What is required: Only the lines below, from the one with "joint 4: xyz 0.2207" through the one with "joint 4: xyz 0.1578", are to be written out, exactly.

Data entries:
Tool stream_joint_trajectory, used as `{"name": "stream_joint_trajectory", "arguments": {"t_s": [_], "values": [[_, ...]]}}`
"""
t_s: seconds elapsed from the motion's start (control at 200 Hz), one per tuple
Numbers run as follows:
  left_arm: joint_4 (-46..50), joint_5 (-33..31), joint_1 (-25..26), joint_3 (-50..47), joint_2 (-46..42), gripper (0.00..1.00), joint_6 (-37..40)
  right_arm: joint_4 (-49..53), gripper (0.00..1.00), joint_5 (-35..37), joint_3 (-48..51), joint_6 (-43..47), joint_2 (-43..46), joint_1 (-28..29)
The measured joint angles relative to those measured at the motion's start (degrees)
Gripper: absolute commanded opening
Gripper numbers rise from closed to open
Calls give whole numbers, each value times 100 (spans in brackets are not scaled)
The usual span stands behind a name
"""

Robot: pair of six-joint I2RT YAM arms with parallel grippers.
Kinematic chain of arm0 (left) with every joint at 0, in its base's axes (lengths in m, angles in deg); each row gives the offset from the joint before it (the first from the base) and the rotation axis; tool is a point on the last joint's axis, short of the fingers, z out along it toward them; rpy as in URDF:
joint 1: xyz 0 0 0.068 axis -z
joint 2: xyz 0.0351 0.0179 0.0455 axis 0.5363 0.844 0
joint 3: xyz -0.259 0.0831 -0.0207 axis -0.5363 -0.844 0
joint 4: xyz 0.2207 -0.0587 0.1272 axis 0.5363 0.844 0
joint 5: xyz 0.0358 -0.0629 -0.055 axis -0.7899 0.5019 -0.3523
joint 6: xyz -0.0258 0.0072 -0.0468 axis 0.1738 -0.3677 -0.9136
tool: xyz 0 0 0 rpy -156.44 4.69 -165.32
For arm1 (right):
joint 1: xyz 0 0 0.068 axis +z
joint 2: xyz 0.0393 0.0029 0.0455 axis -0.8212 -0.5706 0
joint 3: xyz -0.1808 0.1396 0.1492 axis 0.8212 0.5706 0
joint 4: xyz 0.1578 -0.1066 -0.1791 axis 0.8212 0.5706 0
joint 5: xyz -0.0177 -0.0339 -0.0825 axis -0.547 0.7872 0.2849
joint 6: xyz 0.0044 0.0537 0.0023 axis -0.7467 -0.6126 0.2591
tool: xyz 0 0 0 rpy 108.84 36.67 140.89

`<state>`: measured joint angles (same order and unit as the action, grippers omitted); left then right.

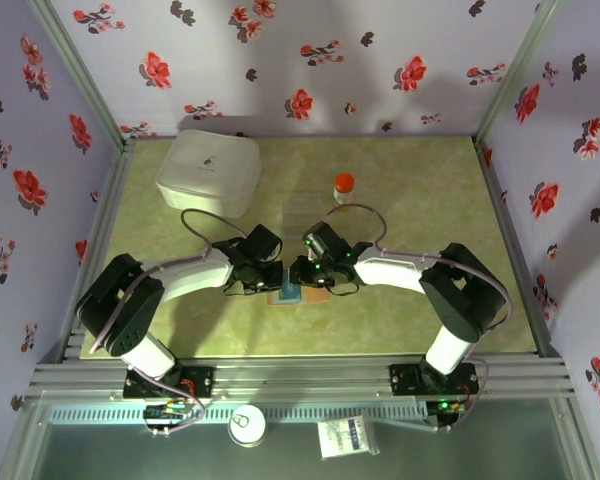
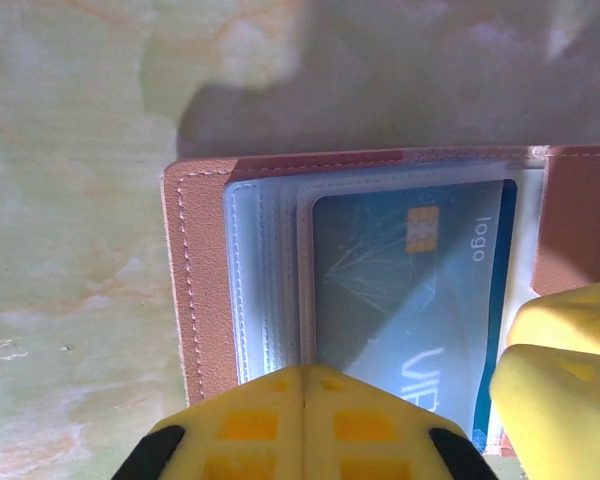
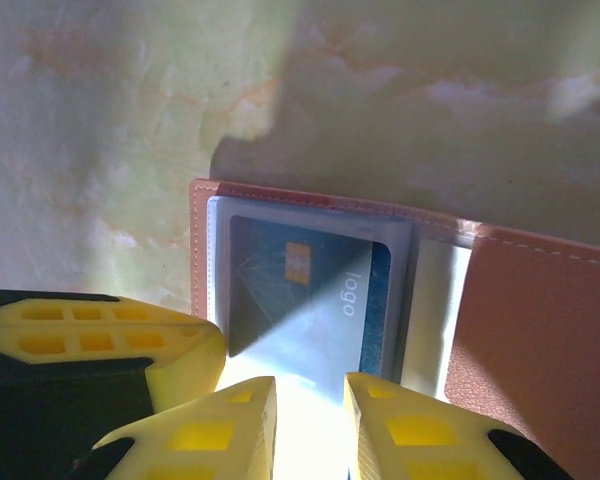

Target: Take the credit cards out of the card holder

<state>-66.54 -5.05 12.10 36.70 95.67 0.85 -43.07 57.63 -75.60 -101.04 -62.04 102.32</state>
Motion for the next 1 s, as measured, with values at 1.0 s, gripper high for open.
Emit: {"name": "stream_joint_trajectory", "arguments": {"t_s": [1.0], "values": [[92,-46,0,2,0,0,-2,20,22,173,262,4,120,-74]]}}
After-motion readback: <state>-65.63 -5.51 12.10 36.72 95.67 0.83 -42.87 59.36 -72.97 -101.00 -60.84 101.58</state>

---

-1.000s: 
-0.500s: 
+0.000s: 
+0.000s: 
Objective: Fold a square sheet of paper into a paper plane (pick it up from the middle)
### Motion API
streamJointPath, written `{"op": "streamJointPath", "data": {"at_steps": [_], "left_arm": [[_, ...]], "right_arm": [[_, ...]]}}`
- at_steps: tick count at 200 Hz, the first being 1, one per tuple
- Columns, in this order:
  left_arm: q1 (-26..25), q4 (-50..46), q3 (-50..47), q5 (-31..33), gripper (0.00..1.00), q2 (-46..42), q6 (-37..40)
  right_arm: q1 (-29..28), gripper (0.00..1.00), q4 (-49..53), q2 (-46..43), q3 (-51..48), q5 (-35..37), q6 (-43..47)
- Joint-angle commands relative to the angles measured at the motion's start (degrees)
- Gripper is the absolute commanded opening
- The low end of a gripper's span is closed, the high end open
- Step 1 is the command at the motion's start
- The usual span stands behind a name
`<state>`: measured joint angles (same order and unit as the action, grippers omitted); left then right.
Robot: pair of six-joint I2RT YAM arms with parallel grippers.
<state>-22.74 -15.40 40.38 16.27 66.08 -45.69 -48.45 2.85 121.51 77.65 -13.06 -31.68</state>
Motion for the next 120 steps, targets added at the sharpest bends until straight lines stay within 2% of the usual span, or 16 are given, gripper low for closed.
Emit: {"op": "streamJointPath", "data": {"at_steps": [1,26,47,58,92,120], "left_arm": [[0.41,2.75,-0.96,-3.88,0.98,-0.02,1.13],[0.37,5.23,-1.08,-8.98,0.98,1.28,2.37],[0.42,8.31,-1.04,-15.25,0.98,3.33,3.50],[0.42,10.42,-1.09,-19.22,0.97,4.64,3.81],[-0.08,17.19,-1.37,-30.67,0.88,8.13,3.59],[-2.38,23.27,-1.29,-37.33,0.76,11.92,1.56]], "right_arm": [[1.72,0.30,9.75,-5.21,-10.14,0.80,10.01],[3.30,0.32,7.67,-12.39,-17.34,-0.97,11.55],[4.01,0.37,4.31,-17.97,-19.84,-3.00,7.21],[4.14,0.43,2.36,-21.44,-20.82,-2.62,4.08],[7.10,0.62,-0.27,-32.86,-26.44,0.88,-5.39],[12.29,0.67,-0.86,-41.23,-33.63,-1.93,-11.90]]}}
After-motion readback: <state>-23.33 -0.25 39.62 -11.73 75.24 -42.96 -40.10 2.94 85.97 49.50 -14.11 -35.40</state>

Expected answer:
joint 4: xyz 0.2207 -0.0587 0.1272 axis 0.5363 0.844 0
joint 5: xyz 0.0358 -0.0629 -0.055 axis -0.7899 0.5019 -0.3523
joint 6: xyz -0.0258 0.0072 -0.0468 axis 0.1738 -0.3677 -0.9136
tool: xyz 0 0 0 rpy -156.44 4.69 -165.32
For arm1 (right):
joint 1: xyz 0 0 0.068 axis +z
joint 2: xyz 0.0393 0.0029 0.0455 axis -0.8212 -0.5706 0
joint 3: xyz -0.1808 0.1396 0.1492 axis 0.8212 0.5706 0
joint 4: xyz 0.1578 -0.1066 -0.1791 axis 0.8212 0.5706 0

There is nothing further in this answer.